Formative-Phase Focus Groups

To refine the LYNX app, we will use an iterative development design using FG or individual IDI with 8 to 10 YMSM at each SRV, followed over 3 to 6 months (up to 3 iterations). Each FG or IDI will take 1 to 2 hours. Using a discussion guide, a member of the LYNX study team will demonstrate the app and wireframes (screenshots) of new components and elicit perspectives in content, layout, usability, and functionality. The IMB domains described above will guide the development process. We will also elicit feedback on the home HIV/STI testing kit and instructions and investigate preferences for documentation of clinic or home-based HIV/STI testing (release of medical records, upload test results via secure website and through the app). Participants will be asked to download and test iterative versions of the app for 2 weeks before the next FG, where we will gather feedback on the usability, design, and potential impact of the app. Study staff will use an onboarding document to walk participants through the download procedures and use of the app. FGs may be conducted in person or via videoconferencing.

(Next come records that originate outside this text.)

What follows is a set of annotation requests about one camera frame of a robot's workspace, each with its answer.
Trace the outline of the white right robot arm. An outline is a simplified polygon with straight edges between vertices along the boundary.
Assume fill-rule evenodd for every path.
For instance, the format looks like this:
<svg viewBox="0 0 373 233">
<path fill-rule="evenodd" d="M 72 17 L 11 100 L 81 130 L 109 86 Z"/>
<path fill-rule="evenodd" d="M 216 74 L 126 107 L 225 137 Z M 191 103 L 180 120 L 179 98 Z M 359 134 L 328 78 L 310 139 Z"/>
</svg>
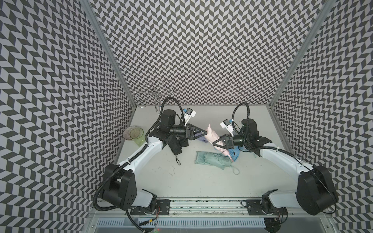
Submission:
<svg viewBox="0 0 373 233">
<path fill-rule="evenodd" d="M 213 146 L 225 150 L 243 147 L 277 165 L 297 183 L 294 190 L 273 189 L 263 194 L 259 202 L 263 214 L 272 215 L 281 208 L 301 208 L 315 216 L 337 207 L 338 194 L 327 168 L 303 162 L 279 148 L 259 134 L 257 123 L 251 118 L 242 120 L 240 130 L 233 120 L 226 119 L 220 125 L 229 133 L 215 140 Z"/>
</svg>

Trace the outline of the mint green umbrella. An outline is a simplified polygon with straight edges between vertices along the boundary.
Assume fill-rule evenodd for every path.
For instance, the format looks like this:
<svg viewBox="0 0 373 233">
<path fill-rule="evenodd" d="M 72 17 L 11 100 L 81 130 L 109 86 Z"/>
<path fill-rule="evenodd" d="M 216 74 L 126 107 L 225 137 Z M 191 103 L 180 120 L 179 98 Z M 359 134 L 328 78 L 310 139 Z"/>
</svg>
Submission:
<svg viewBox="0 0 373 233">
<path fill-rule="evenodd" d="M 234 175 L 240 174 L 240 170 L 233 166 L 233 162 L 230 158 L 222 153 L 197 151 L 195 164 L 214 166 L 222 170 L 225 168 L 231 168 Z"/>
</svg>

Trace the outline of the blue umbrella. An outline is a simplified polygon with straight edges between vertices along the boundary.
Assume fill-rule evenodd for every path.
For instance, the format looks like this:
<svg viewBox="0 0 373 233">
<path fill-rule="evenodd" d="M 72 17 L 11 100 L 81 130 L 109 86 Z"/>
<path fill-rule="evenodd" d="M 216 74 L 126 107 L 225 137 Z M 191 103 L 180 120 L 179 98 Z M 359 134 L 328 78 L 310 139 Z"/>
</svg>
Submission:
<svg viewBox="0 0 373 233">
<path fill-rule="evenodd" d="M 229 149 L 228 152 L 229 152 L 230 160 L 232 162 L 235 162 L 238 159 L 241 150 L 239 149 L 239 147 L 234 147 L 233 149 Z"/>
</svg>

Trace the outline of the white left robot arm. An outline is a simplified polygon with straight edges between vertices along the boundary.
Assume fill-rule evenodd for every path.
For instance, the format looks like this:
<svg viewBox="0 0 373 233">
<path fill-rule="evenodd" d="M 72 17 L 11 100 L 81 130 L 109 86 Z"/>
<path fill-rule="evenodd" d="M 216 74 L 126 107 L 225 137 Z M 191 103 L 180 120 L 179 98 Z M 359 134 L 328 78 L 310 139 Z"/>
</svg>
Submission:
<svg viewBox="0 0 373 233">
<path fill-rule="evenodd" d="M 105 168 L 103 182 L 93 196 L 93 207 L 97 211 L 116 208 L 127 211 L 140 208 L 152 214 L 156 211 L 157 196 L 145 189 L 138 189 L 136 174 L 166 146 L 174 155 L 179 155 L 188 142 L 207 135 L 207 131 L 188 123 L 181 112 L 179 124 L 175 123 L 177 113 L 168 109 L 163 111 L 147 132 L 145 143 L 131 156 L 119 164 Z"/>
</svg>

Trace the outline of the pink ribbed glass bowl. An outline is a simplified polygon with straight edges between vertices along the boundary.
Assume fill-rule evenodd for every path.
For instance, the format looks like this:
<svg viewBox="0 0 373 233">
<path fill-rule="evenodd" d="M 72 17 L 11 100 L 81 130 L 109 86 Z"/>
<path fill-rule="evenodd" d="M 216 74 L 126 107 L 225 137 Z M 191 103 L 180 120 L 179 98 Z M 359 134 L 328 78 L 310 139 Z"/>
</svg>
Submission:
<svg viewBox="0 0 373 233">
<path fill-rule="evenodd" d="M 132 132 L 134 129 L 136 129 L 136 128 L 137 128 L 137 126 L 129 126 L 128 128 L 126 128 L 126 129 L 124 130 L 124 132 L 123 132 L 123 138 L 124 138 L 125 140 L 132 140 L 130 134 L 131 134 L 131 132 Z"/>
</svg>

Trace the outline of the aluminium corner post right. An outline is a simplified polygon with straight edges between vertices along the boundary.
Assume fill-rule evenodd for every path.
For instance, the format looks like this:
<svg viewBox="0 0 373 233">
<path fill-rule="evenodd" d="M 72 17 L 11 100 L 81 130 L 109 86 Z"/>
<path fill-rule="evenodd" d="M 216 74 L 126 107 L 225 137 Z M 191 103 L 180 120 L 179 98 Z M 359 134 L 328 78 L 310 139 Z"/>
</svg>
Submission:
<svg viewBox="0 0 373 233">
<path fill-rule="evenodd" d="M 325 1 L 324 5 L 322 6 L 319 14 L 317 15 L 314 23 L 310 27 L 308 34 L 306 35 L 304 41 L 302 42 L 297 54 L 295 55 L 293 61 L 291 62 L 289 69 L 284 75 L 282 82 L 280 83 L 278 89 L 276 90 L 273 98 L 269 102 L 269 107 L 271 109 L 274 108 L 277 101 L 281 97 L 282 93 L 284 92 L 286 86 L 288 85 L 289 81 L 291 80 L 293 74 L 297 70 L 298 66 L 300 65 L 303 57 L 305 56 L 306 52 L 308 51 L 309 47 L 311 46 L 313 40 L 317 36 L 318 31 L 320 30 L 322 24 L 324 23 L 325 19 L 327 18 L 328 14 L 331 12 L 334 4 L 337 1 Z"/>
</svg>

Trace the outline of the aluminium corner post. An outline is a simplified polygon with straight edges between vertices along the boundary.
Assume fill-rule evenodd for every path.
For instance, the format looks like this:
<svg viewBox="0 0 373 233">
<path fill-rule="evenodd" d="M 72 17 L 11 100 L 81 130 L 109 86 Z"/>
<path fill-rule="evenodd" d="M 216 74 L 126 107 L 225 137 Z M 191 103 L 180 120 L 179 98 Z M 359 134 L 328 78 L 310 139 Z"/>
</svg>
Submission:
<svg viewBox="0 0 373 233">
<path fill-rule="evenodd" d="M 111 66 L 112 66 L 112 68 L 113 68 L 113 70 L 114 70 L 114 72 L 115 72 L 123 90 L 124 90 L 124 93 L 127 95 L 131 106 L 136 109 L 137 104 L 136 104 L 136 102 L 135 102 L 135 100 L 134 100 L 134 98 L 131 94 L 131 91 L 130 91 L 127 83 L 126 83 L 125 77 L 124 77 L 124 75 L 123 75 L 123 73 L 122 73 L 122 71 L 119 67 L 119 64 L 118 64 L 116 58 L 114 57 L 114 53 L 113 53 L 113 51 L 112 51 L 112 49 L 111 49 L 111 47 L 108 43 L 107 38 L 105 37 L 104 31 L 102 30 L 102 28 L 99 24 L 99 20 L 95 15 L 95 12 L 94 12 L 94 10 L 91 6 L 91 2 L 86 1 L 86 0 L 82 0 L 82 1 L 80 1 L 80 4 L 82 6 L 83 11 L 86 14 L 87 20 L 90 22 L 98 40 L 99 40 L 99 42 L 102 46 L 102 49 L 105 52 Z"/>
<path fill-rule="evenodd" d="M 319 14 L 317 15 L 314 23 L 310 27 L 308 34 L 306 35 L 304 41 L 302 42 L 297 54 L 295 55 L 293 61 L 291 62 L 289 69 L 284 75 L 282 82 L 280 83 L 278 89 L 276 90 L 273 98 L 269 102 L 269 107 L 271 109 L 274 108 L 277 101 L 281 97 L 282 93 L 284 92 L 286 86 L 288 85 L 289 81 L 291 80 L 293 74 L 297 70 L 298 66 L 300 65 L 303 57 L 305 56 L 306 52 L 308 51 L 309 47 L 311 46 L 313 40 L 317 36 L 318 31 L 320 30 L 322 24 L 324 23 L 325 19 L 327 18 L 328 14 L 331 12 L 334 4 L 337 1 L 325 1 L 324 5 L 322 6 Z"/>
</svg>

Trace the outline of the green glass cup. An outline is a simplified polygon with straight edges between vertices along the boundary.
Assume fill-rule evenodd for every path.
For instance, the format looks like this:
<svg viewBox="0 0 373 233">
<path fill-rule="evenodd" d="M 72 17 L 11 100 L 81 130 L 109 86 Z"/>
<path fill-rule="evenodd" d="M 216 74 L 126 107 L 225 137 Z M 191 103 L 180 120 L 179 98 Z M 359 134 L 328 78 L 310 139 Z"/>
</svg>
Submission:
<svg viewBox="0 0 373 233">
<path fill-rule="evenodd" d="M 142 128 L 134 128 L 130 132 L 130 138 L 134 141 L 139 147 L 145 143 L 145 135 Z"/>
</svg>

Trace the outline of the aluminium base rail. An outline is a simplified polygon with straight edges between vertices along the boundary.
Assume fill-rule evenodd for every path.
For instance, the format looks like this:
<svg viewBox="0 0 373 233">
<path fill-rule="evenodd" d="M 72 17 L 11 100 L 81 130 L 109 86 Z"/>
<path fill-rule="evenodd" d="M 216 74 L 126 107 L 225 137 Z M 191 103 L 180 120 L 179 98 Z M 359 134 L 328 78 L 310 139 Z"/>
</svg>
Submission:
<svg viewBox="0 0 373 233">
<path fill-rule="evenodd" d="M 153 233 L 337 233 L 334 219 L 298 208 L 265 214 L 258 198 L 162 198 L 152 214 L 130 209 L 132 220 Z"/>
</svg>

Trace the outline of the aluminium corner post left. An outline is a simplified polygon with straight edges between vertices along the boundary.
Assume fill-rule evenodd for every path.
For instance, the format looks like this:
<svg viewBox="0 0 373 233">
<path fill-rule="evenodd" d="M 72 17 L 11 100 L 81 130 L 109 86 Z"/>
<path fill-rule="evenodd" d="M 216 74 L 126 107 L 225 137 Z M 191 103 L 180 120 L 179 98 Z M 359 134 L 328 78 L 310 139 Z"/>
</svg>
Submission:
<svg viewBox="0 0 373 233">
<path fill-rule="evenodd" d="M 115 72 L 123 90 L 124 90 L 124 93 L 127 95 L 131 106 L 136 109 L 137 104 L 136 104 L 136 102 L 135 102 L 135 100 L 134 100 L 134 98 L 131 94 L 131 91 L 130 91 L 127 83 L 126 83 L 125 77 L 124 77 L 124 75 L 123 75 L 123 73 L 122 73 L 122 71 L 119 67 L 119 64 L 118 64 L 116 58 L 114 57 L 114 53 L 113 53 L 113 51 L 112 51 L 112 49 L 111 49 L 111 47 L 108 43 L 107 38 L 105 37 L 104 31 L 102 30 L 102 28 L 99 24 L 99 20 L 95 15 L 95 12 L 94 12 L 94 10 L 91 6 L 91 2 L 86 1 L 86 0 L 82 0 L 82 1 L 80 1 L 80 4 L 82 6 L 83 11 L 86 14 L 87 20 L 90 22 L 98 40 L 99 40 L 99 42 L 102 46 L 102 49 L 105 52 L 111 66 L 112 66 L 112 68 L 113 68 L 113 70 L 114 70 L 114 72 Z"/>
</svg>

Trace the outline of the black folded umbrella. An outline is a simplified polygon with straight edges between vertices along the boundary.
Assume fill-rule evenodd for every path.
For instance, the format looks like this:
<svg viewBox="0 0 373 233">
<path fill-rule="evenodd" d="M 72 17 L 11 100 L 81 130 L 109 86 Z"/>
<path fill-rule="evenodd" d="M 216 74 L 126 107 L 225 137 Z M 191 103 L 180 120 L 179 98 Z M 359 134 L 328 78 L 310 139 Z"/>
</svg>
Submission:
<svg viewBox="0 0 373 233">
<path fill-rule="evenodd" d="M 170 136 L 168 139 L 168 146 L 170 147 L 172 153 L 175 155 L 177 164 L 180 166 L 181 162 L 178 159 L 178 155 L 182 153 L 183 147 L 188 147 L 188 140 L 184 137 Z"/>
</svg>

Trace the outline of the pink umbrella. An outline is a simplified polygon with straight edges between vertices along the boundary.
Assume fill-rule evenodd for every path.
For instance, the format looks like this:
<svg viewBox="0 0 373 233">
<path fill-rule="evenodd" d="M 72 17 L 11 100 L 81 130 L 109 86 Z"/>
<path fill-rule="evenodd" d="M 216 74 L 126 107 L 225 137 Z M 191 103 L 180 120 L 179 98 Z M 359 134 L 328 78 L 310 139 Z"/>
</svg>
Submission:
<svg viewBox="0 0 373 233">
<path fill-rule="evenodd" d="M 211 124 L 208 125 L 208 127 L 206 129 L 206 132 L 207 132 L 207 134 L 205 135 L 206 140 L 211 145 L 213 145 L 213 147 L 216 150 L 223 153 L 223 155 L 227 156 L 230 159 L 230 161 L 233 162 L 234 160 L 233 160 L 232 156 L 230 155 L 229 150 L 223 148 L 224 144 L 221 141 L 219 141 L 220 137 L 217 135 L 217 133 L 214 130 L 212 130 Z"/>
</svg>

All FGs and IDIs will be video-recorded for transcription and analysis. The goal of the analysis is to identify barriers and facilitators to app usability. If available, members of the app development team will observe the FGs via video conference in case they need more clarification of specific suggestions for improving the app. Analysis of the data will commence immediately after participants leave, in the form of a discussion of salient themes and suggestions. The team will then prioritize changes to the app for the next iteration to be tested and discussed in the next round of FG discussions. If further transcription is necessary, selected segments of the video and audio interview data will be transcribed.

Technical Pilot

After revisions to the LYNX app are completed based on the formative phase, we will conduct a 2-month, single-arm, pilot study among 12 to 15 YMSM across 2 iTech SRV cities to optimize the technical performance and functionality of LYNX. YMSM who participated in the formative phase may participate in the technical pilot, as their feedback on app revisions will provide useful insights to the development team. At an in-person enrollment visit (approximately 1.5 hours), YMSM will download the LYNX app and answer a Web-based CASI questionnaire on sociodemographics, use of technology, and risk behaviors. Study staff will use an onboarding document to walk participants through the download procedures and use of the app. Participants will then be encouraged to use all app components over the next 2 months, including ordering and using the HIV/STI test kit at least once during the technical pilot.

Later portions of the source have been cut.